If you're starting to really get into cycling, why go at it alone?
For many of us, local bicycle clubs are available for cyclists looking to improve their bike skills and make friends in the process.
But what exactly does a membership do for you? Though all bicycle clubs vary in what they offer and what you can get out of it, many have similar reasons for attracting local cyclists.
If you're on the fence about joining, here are four reasons that usually convince riders to ditch their hesitation and join the club.
This one probably tops the list. Most cycling clubs put together organized group rides weekly or monthly for cyclists of various skill levels. It's the perfect way to discover new routes, new riding buddies, improve your group-riding skills and connect with fellow cyclists in a social setting. You can also learn things from other cyclists like bike-repair tips, workout ideas and other secrets to improve your cycling.
Though weekend rides are common, some clubs, like the Long Beach Cyclists in California and the Rock Hill Bicycle Club in South Carolina, organize several rides a week on various terrain.
In addition to the in-the-saddle camaraderie, many clubs have barbecues and picnics a few times a year as a way to socialize off the bike.
It's not just limited to the warmer months, either. A lot of northern cycling clubs still have organized rides in the winter (if you can stand it), and other events like banquets and parties are held during the offseason to keep members engaged.

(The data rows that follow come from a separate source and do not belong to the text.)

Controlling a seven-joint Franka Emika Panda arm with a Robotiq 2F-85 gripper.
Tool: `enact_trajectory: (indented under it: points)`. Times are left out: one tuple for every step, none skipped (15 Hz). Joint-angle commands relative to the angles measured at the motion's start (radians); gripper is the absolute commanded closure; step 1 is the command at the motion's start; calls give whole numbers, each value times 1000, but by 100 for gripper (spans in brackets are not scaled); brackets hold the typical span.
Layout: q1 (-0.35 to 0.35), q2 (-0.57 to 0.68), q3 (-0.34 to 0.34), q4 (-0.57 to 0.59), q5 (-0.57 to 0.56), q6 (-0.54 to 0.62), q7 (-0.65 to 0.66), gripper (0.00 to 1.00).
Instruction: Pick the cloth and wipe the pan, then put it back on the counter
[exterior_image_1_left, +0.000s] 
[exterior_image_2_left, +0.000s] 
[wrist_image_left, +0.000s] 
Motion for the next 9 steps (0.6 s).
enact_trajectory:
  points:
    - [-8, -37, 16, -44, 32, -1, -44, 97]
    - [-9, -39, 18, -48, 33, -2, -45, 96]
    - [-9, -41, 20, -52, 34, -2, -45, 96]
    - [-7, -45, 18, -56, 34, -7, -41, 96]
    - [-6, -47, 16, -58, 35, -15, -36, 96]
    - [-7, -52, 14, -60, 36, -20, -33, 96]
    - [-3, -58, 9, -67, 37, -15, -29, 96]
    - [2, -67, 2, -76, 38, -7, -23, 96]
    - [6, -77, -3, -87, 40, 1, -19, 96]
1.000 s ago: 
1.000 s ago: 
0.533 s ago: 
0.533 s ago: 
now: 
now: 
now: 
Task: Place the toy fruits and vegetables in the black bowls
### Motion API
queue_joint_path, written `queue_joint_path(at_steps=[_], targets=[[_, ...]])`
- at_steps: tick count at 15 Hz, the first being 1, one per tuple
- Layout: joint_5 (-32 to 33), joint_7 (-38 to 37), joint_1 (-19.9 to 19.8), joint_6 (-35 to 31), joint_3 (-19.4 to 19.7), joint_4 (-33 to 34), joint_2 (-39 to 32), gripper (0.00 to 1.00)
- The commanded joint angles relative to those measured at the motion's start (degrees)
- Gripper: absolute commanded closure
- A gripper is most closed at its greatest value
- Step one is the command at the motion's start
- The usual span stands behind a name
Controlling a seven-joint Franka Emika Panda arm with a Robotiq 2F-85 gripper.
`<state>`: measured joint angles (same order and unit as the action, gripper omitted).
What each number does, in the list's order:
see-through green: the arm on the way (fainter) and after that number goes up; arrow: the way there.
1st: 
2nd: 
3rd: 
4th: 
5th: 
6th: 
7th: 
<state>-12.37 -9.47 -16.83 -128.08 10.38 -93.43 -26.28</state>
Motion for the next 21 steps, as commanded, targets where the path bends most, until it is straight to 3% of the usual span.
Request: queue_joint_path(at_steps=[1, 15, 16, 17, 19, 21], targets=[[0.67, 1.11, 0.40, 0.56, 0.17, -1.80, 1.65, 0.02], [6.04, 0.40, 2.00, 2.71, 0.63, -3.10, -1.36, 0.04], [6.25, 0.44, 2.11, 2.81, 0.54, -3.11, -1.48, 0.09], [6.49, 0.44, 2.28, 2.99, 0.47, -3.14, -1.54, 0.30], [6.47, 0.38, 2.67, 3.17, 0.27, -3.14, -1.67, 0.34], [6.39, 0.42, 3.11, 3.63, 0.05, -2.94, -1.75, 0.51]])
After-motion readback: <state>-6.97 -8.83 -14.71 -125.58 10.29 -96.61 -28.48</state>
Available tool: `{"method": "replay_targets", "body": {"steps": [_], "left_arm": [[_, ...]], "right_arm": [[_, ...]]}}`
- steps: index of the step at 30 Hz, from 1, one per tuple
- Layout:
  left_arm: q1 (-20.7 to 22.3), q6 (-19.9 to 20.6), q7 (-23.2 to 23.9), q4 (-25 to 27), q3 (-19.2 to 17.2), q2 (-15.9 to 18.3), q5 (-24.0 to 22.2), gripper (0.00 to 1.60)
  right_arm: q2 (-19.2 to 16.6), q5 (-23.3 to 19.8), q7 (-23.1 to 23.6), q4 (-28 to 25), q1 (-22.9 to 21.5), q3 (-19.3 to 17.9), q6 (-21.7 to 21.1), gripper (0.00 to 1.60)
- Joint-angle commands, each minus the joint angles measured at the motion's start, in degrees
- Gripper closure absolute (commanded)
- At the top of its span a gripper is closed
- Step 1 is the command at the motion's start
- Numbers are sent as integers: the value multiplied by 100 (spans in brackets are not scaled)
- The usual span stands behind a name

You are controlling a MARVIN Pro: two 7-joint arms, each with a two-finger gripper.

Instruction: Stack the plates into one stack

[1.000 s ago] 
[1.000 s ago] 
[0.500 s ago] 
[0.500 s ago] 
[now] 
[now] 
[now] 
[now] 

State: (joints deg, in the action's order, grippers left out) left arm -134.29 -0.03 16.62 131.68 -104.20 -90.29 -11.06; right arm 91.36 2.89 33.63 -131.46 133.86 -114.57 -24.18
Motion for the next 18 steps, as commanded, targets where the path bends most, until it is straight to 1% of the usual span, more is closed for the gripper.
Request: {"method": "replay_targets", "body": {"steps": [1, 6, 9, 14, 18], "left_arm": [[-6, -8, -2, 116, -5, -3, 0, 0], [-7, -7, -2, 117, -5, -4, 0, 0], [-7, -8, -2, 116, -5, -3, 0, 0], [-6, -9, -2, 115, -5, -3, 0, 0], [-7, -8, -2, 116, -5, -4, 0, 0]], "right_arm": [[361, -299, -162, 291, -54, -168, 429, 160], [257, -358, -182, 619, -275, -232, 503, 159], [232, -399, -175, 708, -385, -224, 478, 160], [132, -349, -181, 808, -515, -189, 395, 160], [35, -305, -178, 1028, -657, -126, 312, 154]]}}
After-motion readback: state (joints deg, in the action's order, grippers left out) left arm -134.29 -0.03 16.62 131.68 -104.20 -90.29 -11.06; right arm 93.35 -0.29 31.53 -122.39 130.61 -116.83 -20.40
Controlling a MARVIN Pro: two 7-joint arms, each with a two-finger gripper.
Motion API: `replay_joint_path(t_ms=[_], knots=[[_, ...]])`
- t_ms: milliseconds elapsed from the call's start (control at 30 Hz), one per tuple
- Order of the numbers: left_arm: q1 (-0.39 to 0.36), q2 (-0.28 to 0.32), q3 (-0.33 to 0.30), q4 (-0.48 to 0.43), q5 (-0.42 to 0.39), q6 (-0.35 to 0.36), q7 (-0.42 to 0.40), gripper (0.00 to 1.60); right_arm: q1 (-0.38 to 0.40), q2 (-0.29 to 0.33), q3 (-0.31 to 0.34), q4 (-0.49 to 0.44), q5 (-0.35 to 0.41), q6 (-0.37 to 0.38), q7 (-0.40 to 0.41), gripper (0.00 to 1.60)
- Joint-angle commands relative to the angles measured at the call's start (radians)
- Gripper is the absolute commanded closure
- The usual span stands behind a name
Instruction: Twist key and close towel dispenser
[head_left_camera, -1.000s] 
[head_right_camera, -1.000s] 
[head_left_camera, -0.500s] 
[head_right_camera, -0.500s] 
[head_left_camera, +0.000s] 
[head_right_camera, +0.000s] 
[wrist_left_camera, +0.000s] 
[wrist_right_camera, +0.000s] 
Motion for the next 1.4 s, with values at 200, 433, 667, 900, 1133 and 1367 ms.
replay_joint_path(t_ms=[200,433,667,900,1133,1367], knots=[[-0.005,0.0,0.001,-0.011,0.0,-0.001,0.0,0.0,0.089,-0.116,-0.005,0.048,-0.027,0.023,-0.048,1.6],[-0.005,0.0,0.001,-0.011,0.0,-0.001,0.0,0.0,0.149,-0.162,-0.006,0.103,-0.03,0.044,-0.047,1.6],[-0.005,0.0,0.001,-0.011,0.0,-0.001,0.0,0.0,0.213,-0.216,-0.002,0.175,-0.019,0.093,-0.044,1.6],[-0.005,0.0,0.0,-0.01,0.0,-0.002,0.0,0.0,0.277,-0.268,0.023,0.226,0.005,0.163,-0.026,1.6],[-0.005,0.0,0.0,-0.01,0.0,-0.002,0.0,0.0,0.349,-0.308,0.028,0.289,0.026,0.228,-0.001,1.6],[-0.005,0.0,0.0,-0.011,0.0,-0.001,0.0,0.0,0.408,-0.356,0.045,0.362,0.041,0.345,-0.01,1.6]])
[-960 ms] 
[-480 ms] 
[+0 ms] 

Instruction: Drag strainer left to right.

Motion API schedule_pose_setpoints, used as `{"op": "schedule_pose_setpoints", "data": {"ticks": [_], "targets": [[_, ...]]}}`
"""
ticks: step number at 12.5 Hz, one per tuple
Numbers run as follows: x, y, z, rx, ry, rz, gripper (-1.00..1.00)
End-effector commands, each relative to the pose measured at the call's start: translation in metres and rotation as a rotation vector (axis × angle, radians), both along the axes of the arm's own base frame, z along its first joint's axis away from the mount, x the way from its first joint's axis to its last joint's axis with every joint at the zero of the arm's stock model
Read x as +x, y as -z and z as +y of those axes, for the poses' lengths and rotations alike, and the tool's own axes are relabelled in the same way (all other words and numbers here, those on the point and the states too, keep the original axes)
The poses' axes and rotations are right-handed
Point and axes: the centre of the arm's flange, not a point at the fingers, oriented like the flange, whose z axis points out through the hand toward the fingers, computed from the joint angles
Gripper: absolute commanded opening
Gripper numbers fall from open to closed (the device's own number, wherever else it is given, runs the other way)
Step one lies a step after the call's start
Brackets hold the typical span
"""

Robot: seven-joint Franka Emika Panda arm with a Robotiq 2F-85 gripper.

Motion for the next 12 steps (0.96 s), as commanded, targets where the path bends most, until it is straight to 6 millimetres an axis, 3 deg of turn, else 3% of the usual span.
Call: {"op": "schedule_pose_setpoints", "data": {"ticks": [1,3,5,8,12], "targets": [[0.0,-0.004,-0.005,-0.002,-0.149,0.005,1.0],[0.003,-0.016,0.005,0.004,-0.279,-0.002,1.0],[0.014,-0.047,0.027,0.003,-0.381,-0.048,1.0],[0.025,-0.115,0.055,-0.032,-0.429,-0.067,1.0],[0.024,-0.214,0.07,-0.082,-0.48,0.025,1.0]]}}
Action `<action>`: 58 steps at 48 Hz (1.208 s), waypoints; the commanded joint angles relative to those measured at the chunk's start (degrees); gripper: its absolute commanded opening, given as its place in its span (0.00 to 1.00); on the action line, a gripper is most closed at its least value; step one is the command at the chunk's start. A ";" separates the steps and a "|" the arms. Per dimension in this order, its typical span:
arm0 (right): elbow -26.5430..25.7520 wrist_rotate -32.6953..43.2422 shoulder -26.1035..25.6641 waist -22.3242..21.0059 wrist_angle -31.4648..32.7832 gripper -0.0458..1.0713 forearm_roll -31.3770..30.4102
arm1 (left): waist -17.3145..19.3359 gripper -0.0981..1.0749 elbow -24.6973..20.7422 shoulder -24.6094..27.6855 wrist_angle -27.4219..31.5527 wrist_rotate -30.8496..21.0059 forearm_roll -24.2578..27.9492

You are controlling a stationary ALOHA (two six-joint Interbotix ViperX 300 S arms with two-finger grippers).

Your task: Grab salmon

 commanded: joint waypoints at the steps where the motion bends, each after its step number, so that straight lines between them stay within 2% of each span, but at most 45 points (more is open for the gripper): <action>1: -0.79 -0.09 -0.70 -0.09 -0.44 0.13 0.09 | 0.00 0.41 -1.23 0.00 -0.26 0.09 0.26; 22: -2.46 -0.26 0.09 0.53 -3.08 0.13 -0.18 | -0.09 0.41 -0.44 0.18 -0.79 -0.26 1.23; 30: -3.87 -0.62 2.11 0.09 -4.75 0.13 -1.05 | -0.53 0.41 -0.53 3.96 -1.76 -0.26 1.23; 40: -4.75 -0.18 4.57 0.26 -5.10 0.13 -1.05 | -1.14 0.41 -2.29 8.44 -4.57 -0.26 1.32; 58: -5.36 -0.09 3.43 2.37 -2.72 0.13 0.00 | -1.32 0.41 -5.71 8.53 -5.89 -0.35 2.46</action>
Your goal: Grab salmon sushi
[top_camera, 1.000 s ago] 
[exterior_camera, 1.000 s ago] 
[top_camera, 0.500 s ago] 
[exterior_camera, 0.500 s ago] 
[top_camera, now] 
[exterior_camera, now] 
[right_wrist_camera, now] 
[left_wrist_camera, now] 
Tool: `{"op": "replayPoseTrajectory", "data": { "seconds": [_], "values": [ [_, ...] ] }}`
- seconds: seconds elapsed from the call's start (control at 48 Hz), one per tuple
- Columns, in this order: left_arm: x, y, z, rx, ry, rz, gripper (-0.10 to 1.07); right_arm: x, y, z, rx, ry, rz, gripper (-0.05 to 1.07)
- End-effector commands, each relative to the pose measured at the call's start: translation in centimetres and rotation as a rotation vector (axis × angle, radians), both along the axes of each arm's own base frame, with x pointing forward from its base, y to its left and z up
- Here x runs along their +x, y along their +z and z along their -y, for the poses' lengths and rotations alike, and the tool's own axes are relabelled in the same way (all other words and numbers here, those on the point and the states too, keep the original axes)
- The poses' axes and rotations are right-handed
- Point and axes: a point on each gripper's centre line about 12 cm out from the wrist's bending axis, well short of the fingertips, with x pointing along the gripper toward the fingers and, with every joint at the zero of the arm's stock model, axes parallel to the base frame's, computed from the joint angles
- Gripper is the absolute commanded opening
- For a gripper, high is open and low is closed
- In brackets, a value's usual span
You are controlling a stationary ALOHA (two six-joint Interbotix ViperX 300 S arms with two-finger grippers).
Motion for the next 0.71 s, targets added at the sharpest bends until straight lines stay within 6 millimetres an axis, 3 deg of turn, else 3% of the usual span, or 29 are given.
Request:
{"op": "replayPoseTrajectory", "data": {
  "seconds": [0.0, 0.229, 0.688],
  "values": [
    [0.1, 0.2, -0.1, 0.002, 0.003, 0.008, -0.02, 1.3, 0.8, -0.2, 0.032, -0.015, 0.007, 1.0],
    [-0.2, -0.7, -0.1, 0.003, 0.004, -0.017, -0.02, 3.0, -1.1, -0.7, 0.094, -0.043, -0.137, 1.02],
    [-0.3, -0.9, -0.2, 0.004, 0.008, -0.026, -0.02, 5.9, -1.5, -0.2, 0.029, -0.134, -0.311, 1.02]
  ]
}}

Perhaps cyclists are reluctant to admit this as their No.1 reason, but bicycle clubs often are a financial win and that can be a nice advantage.
In the Kansas City Bicycle Club, for example, a $20 annual membership comes with a 10 percent discount card for certain bike shops, a magazine subscription to both American Bicyclist and Bicycling, and insurance coverage during designated club rides, among other perks. In addition, organized events that KCBC puts on, like the City of Fountains Bicycle Tour, are offered at a discounted rate for club members.
Many clubs have similar perks, particularly those associated with the League of American Bicyclists.
Being a part of a cycling club keeps you in touch with your area's cycling scene.
Many clubs have monthly or quarterly newsletters keeping members up to date on cycling-related developments, such as new bike lanes in the area, upcoming events, recent legislation of interest and new members to the club.
Some clubs have members-only message boards on their website, while others have e-mail lists for cyclists to interact with one another. Whatever the method, cycling clubs make sure its members are in the know.
Clubs also advocate for cycling-friendly legislation and other causes on its members' behalf, something many cyclists are proud to be a part of.
For example, the Kaw Valley Bicycling Club in Kansas registered a board member as a lobbyist during the 2011 Kansas legislative session, in an effort to promote the 3-foot rule in the state. The efforts were rewarded when the bill was signed into law on July 1, 2011.
Kaw Valley Bicycling Club also assisted with motorcyclists to pass the Dead Red law, which allows bicycles and motorcycles to go through red lights if the signal is not triggered.
Advocacy like this is common across the country within bicycle clubs, to the point where many clubs designate an advocacy officer to lead such charges. Joining a cycling club and getting involved in its advocacy efforts could be your way to make a difference on behalf of cyclists everywhere.